After changing their names, these countries must ensure that their new names are adopted and implemented. Domestic actors play a crucial role in exporting these new brands—eSwatini companies must also change their name, and Dutch institutions need to use the new logo to make the change recognizable. Additionally, international actors ought to adopt these changes, rendering rebranding dependent on the acceptance of the targeted audience; Eswatini is still labeled Swaziland on Google Maps, and Google autocorrects Türkiye to Turkey. Furthermore, changing the name of a nation is not without cost.
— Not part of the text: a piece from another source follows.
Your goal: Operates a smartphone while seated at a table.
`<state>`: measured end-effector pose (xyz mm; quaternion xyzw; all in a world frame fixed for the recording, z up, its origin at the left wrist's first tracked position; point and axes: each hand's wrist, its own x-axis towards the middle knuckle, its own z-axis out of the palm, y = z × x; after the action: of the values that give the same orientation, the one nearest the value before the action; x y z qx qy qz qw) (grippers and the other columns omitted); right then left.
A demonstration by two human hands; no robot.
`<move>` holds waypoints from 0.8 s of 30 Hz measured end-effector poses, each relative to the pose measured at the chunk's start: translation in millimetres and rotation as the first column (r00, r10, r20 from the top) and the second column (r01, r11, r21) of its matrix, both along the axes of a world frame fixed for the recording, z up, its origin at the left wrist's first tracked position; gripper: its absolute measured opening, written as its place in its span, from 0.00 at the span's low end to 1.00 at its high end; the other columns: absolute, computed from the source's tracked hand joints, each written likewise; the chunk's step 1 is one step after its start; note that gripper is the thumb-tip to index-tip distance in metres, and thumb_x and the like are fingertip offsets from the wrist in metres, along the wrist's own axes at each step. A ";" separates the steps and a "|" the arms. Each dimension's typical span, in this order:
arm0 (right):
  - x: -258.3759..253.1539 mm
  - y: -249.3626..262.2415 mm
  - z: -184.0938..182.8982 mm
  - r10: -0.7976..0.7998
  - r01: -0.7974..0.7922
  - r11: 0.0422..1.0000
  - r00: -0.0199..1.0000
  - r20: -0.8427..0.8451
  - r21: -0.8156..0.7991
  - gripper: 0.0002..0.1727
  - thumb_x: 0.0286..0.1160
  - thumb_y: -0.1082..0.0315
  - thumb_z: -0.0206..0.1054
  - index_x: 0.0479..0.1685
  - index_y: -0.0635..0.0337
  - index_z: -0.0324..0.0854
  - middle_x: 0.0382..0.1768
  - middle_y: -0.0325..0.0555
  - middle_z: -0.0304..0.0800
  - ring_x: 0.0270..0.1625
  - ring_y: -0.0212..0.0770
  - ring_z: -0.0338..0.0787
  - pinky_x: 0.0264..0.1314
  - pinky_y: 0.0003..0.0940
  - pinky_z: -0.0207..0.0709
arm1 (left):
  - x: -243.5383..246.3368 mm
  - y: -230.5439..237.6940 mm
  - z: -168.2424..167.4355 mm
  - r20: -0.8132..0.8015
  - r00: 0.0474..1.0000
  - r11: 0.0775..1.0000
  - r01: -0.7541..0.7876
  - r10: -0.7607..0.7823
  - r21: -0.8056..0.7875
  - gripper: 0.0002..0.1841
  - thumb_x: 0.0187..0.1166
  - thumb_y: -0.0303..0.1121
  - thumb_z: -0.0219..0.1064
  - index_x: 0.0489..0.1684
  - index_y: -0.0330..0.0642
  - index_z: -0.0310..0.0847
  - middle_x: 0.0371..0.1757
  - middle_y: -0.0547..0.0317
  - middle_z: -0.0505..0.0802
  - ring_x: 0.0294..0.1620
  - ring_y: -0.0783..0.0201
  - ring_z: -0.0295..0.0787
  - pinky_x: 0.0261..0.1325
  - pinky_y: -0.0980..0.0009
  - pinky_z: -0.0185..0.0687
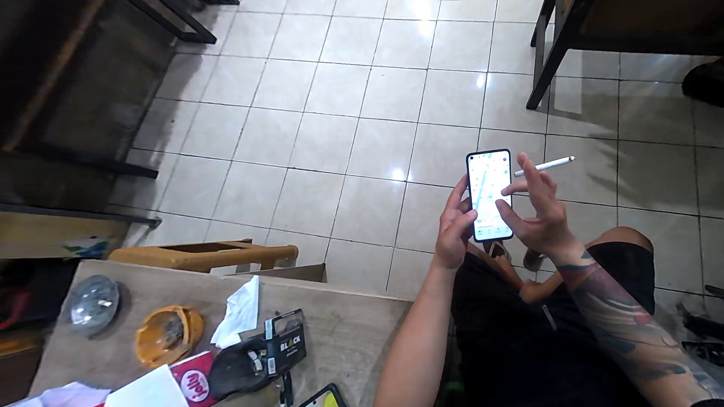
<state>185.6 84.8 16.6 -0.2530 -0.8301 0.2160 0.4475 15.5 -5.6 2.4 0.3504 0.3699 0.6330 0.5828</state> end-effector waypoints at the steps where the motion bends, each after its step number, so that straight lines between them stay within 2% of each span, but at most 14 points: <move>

A country must alter hundreds of administrative, promotional, and mundane details to align with the new name—from license plates and letterheads to official documentation and currency. While the Netherlands did not change its formal name—presenting fewer obstacles for adoption—its implementation is still spotty. Holland is shorter and more convenient than the clunky title “the Netherlands.” The Board of Tourism, however, has yet to change their website domain from “holland.com,” despite having changed their logo (which alone cost 200,000 euros). A small elephant hides in the corner: Only time will tell if these name changes prove effective. The worth of their steep price tags remains to be seen.